- What to work on: Copy each line below in which the string "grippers" appears.

[Opening Data shown section]

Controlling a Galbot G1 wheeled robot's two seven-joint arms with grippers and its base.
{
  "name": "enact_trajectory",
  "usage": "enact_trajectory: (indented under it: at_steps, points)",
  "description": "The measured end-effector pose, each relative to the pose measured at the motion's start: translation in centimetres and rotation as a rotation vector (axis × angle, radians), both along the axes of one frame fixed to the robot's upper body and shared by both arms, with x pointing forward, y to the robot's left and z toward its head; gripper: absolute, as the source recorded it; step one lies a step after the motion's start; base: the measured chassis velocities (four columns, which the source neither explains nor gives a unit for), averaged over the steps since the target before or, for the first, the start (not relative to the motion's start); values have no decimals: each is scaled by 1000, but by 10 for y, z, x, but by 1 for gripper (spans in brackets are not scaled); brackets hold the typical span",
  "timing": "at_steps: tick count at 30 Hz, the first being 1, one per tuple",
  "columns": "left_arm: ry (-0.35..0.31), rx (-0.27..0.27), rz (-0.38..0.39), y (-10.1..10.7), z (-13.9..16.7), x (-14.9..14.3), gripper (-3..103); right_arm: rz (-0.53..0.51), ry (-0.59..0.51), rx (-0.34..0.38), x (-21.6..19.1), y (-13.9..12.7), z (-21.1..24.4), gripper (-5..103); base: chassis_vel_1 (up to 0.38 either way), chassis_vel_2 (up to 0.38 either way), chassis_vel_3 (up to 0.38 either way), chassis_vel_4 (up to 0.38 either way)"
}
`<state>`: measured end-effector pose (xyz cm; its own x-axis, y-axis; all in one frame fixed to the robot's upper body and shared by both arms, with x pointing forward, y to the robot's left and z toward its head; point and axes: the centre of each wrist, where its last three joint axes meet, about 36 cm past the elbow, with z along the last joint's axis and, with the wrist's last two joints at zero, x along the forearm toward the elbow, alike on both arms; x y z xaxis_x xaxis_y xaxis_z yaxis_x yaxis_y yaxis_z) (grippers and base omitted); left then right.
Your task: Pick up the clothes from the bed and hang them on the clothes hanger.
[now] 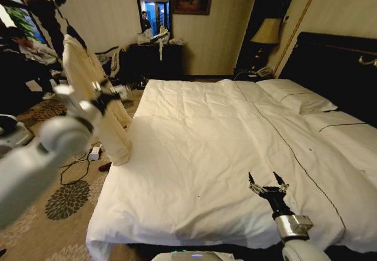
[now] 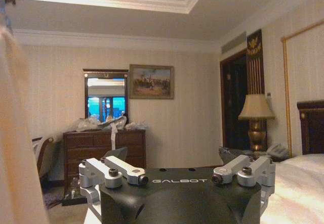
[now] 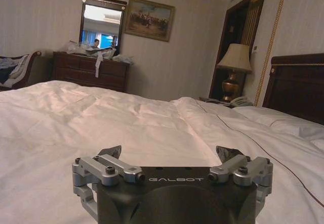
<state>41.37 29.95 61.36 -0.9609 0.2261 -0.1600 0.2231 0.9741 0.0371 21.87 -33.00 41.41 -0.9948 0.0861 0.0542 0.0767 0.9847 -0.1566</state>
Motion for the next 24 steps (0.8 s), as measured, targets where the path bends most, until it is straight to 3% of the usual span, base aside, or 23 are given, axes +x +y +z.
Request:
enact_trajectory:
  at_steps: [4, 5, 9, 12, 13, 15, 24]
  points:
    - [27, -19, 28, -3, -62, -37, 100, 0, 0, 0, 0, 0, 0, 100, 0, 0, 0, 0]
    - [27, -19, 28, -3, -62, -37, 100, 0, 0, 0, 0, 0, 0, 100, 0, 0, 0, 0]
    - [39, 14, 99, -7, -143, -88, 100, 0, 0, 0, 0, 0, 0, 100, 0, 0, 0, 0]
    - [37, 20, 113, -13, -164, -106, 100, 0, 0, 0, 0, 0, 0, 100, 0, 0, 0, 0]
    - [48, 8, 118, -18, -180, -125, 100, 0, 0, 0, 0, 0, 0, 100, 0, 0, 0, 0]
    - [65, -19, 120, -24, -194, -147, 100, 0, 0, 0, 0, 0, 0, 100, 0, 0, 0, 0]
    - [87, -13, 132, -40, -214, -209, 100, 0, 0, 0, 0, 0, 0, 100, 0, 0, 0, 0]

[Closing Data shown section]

- Task output:
Controlling a Galbot G1 wheeled robot's two seven-joint arms with grippers and its base.
`<state>`: measured end-effector pose (xyz cm; its own x-axis, y-axis; all in one frame fixed to the robot's upper body and shared by both arms, with x pointing forward, y to the robot's left and z toward its head; point and axes: the centre of each wrist, where its last three joint axes meet, about 36 cm past the elbow, with z along the last joint's axis and, with the wrist's last two joints at zero, x along the forearm toward the elbow, alike on both arms; x y z xaxis_x xaxis_y xaxis_z yaxis_x yaxis_y yaxis_z) (grippers and base omitted); left then right.

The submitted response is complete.